# WORK TO BE COMPLETED
In the data that follows, how many lines include the string "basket"? Answer with the number alone.

# PROVIDED RECORDS
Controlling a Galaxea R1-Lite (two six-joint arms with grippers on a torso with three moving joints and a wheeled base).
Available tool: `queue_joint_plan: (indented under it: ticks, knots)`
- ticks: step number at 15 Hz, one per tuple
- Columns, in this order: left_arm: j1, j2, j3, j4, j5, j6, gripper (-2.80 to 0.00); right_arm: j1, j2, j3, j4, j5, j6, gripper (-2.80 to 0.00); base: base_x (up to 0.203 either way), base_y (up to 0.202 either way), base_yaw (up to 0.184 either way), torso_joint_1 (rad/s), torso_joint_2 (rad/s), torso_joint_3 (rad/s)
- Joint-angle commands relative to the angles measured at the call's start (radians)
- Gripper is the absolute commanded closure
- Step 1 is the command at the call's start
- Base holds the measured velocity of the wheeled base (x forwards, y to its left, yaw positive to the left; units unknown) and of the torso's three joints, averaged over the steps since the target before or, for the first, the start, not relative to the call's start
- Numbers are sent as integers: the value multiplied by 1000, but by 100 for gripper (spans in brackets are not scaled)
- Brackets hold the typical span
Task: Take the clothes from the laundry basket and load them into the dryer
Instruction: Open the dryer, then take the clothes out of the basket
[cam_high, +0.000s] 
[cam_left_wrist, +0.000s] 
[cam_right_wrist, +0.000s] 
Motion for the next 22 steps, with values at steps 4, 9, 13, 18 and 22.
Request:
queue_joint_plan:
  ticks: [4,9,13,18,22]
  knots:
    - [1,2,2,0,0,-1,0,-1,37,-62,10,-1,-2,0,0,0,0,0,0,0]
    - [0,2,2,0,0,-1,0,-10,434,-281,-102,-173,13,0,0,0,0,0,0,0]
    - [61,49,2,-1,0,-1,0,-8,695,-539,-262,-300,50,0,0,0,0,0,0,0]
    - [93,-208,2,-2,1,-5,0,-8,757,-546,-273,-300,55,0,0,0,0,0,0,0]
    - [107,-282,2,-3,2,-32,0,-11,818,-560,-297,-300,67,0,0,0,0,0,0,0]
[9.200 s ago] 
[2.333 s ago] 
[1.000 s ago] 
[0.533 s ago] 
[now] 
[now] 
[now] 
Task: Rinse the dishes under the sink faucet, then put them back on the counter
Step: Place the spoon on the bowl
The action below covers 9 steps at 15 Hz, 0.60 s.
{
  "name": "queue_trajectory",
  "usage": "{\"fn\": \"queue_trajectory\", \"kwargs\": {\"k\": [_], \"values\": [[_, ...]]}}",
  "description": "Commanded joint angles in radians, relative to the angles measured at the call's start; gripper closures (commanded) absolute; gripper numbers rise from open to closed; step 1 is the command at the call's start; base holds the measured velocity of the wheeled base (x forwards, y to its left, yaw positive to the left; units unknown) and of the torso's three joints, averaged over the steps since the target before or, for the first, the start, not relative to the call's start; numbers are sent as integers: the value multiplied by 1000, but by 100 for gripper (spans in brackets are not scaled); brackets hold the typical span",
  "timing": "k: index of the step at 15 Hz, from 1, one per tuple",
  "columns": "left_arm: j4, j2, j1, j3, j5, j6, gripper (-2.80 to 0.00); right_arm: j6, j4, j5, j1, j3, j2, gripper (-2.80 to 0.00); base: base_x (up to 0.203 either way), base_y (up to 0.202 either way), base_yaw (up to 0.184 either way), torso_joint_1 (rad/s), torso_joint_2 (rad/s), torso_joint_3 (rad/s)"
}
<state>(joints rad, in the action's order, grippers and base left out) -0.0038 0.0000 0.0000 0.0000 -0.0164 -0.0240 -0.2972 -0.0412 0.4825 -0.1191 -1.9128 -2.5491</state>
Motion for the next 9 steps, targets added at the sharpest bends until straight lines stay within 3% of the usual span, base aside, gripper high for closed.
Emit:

# SOLUTION FOR THIS PROBLEM
2